One legend reportedly says that the Christmas pickle originated in Spain when two young boys were held as prisoners inside a pickle barrel. Saint Nicholas rescued the boys and brought them back to life. The tale is said to be so popular that many countries took on the tradition, although became most recognised in Germany. If an extra gift at Christmas time sounds good to you, this tradition might be something you might want to embrace.
2. Poop Log (Spain)
Tió de Nadal, the Christmas log is easily one of the strangest Christmas traditions on the list. Tió de Nadal is made from a hollow log, with stick legs, a smile, and a red hat. Pretty cute, right? Every night between December 8th and Christmas Eve, children in the family will feed the log small treats with water, and leave it under a blanket to keep warm.
On Christmas Eve, things start to get a little interesting and the children are begin beating the log with sticks while singing traditional songs which include lyrics like “Poop log, Poop nougats, Hazelnuts and mato cheese, If you don’t poop well, I’ll hit you with a stick, Poop log!”. After Tió de Nadal is properly beaten and serenaded, the log magically poops out presents and sweets for the whole family to enjoy.
3. Yule Goat (Sweden)
Here we have a very unusual Christmas tradition based in Sweden- The Yule Goat. The Yle Goat dates back to at least the 11th century where there are mentions of a man-sized goat figure, led by Saint Nicholas, who had the power to control the devil.
The Yule Goat’s popularity has altered it’s story throughout history. In the 17th century, it was popular for young men to dress as the goat creature and run around pulling pranks and demanding gifts by others. However, by the 19th century, the yule goat became a positive figure and was considered a giver of gifts, who stood in the place of Father Christmas. Instead, Swedish men in the family would dress up as the yule goat and give gifts to the entire family.

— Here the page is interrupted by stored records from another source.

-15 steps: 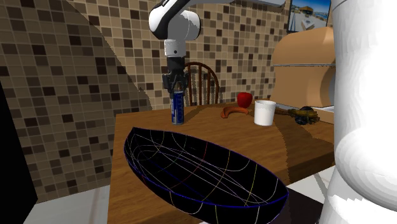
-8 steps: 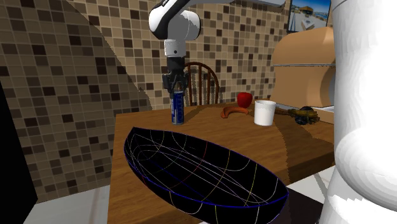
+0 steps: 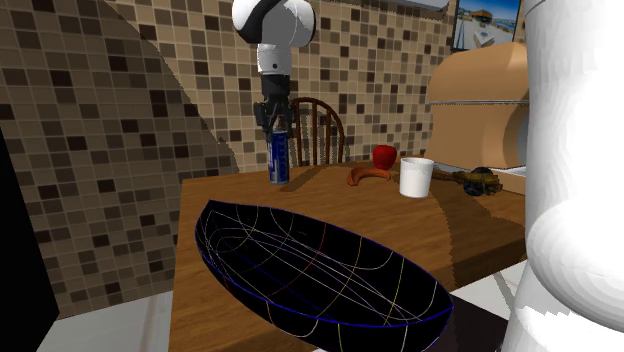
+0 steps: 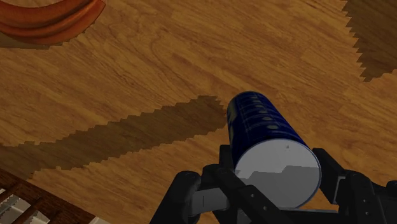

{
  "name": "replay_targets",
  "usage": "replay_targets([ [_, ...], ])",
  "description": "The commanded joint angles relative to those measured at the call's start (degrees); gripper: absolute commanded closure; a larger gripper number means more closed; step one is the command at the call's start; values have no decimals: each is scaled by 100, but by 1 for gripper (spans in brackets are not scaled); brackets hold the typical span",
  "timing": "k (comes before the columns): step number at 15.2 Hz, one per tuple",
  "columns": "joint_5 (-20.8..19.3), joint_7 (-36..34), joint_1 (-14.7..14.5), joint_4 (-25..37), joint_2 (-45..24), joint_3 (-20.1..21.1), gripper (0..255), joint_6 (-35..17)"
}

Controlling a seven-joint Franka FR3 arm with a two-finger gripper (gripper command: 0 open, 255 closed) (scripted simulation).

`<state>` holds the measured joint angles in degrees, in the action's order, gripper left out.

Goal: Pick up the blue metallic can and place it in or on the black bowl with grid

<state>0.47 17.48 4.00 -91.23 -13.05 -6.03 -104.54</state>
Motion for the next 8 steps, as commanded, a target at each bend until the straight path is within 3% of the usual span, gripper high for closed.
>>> replay_targets([
  [1, 2, 17, 11, 169, -10, -6, 255, 158],
  [8, 5, 23, 19, 750, -39, -10, 255, 709],
])
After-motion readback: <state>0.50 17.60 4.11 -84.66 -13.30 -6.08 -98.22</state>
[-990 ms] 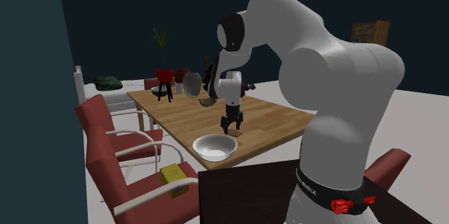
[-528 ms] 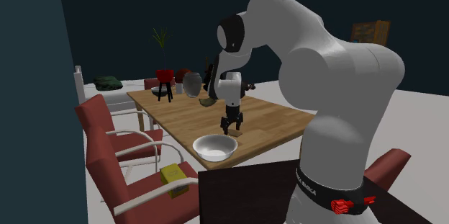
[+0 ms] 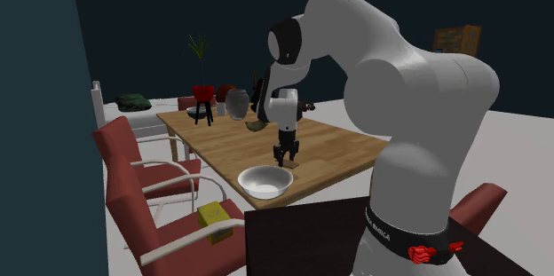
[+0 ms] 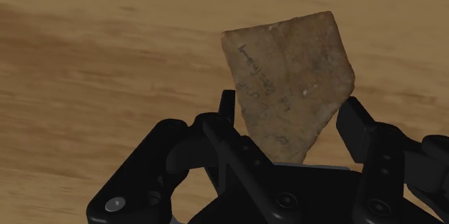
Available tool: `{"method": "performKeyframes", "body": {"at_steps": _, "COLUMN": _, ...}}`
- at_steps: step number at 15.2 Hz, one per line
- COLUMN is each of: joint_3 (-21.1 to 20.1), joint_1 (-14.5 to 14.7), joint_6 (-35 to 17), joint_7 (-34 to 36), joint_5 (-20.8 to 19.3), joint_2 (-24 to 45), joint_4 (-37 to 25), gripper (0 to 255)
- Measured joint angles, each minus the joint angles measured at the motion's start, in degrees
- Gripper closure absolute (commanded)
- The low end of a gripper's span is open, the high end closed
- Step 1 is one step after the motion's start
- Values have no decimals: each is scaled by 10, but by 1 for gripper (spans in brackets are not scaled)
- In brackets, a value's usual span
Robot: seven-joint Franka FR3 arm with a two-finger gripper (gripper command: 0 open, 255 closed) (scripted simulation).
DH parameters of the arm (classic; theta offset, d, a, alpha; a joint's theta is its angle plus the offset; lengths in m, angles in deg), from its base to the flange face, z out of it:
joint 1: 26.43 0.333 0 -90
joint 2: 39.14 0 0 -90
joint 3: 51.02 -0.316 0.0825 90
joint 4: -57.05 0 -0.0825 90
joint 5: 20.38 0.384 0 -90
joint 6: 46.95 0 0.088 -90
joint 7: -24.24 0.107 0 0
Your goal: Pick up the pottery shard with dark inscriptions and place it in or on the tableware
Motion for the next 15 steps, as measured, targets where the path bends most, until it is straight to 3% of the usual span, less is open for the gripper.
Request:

Although, The Yule Goat these days has taken modern twist and is seen as a traditional Christmas ornament on trees throughout Sweden. In the larger cities, you might even find giant versions of the goat ornaments created out of straw and red ribbons. Yearly, Sweden creates a giant Yule Goat statue made out of straw and is then set on fire around Christmas Day. Setting fire to the goat is seen as a celebration if done successfully by members of the public, and was last successfully set to light in 2016.
4. Krampus (Austria)
Most of us are well acquainted with Father Christmas, Santa Claus or Saint Nick, but what about Krampus? Austria, among others celebrated another type of figure during the holiday season called Krampus – a ghoulish creature that is most known as the evil accomplice of St Nicholas, and is said to wander the streets in search of badly-behaved children. During the month of December many festive individuals will put on terrifying masks and turn themselves into frightening figures and set out and about scaring kids and adults alike with ghastly pranks.
The tradition is so well-loved that Vienna hosts an annual Krampus Parade each year to keep festivities alive.
5. Broom Hiding (Norway)
If Krampus isn’t up your alley, perhaps one of the most unorthodox Christmas Eve traditions can be found in Norway, where people hide their brooms. The broom-hiding tradition is known to date back centuries ago to when people believed that witches and evil spirits came out on Christmas Eve and looked for brooms to ride on. To this day, many people throughout Norway still hide their brooms in the safest place they can possibly find in their homes just in case a witch is looking for one to steal.
6. Roller Skates (Venezuela)
Every Christmas Eve, Venezuela citizens head to church in the early morning and for reasons known only to them, they do so while on roller skates. The unique tradition (and form of transport!) is so popular in fact that roads across the city are closed to cars so that people can safely skate to church. In addition parents put children to bed earlier than usual on the previous night, so that they will have enough strength to get up early and ply the streets on roller-skates the next morning.
After their Christmas morning mass, families then head home for a traditional Venezuelan Christmas dinner of tamales, which is a wrap made out of cornmeal dough and stuffed with meat, and then steamed.